» What is required
Give the total number of lines in the data below that include "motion", and nothing else.

» Data excerpt
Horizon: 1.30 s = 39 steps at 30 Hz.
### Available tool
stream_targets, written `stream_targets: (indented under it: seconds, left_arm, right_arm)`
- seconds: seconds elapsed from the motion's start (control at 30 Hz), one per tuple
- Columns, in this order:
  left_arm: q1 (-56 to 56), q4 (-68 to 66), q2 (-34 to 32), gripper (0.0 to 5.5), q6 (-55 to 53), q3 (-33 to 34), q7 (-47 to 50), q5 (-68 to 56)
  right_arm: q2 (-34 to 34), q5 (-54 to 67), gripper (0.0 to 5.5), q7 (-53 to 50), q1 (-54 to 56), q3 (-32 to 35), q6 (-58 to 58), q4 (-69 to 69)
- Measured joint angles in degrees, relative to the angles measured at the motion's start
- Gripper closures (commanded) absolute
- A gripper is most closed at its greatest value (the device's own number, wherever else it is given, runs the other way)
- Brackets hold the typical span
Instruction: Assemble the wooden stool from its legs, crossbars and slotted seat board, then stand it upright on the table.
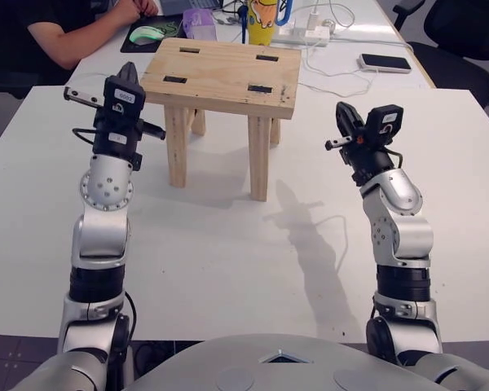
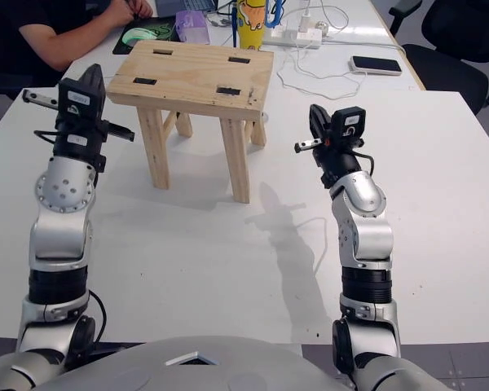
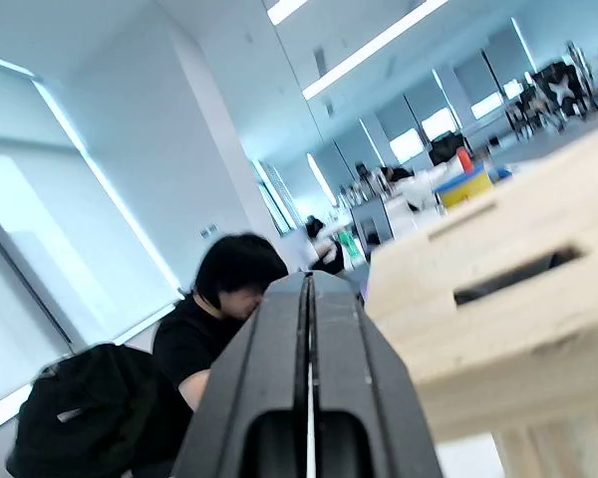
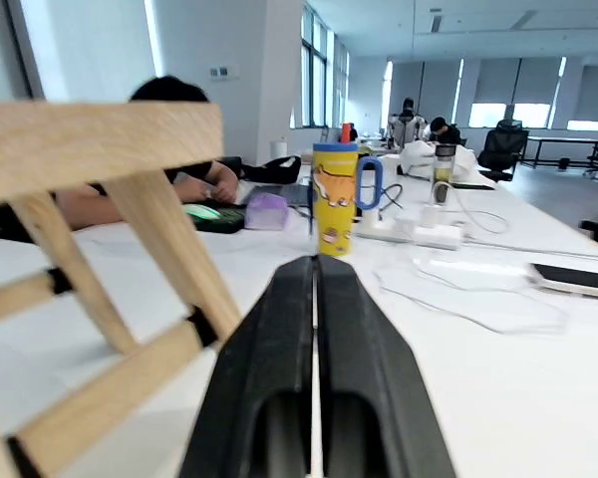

» Task answer
2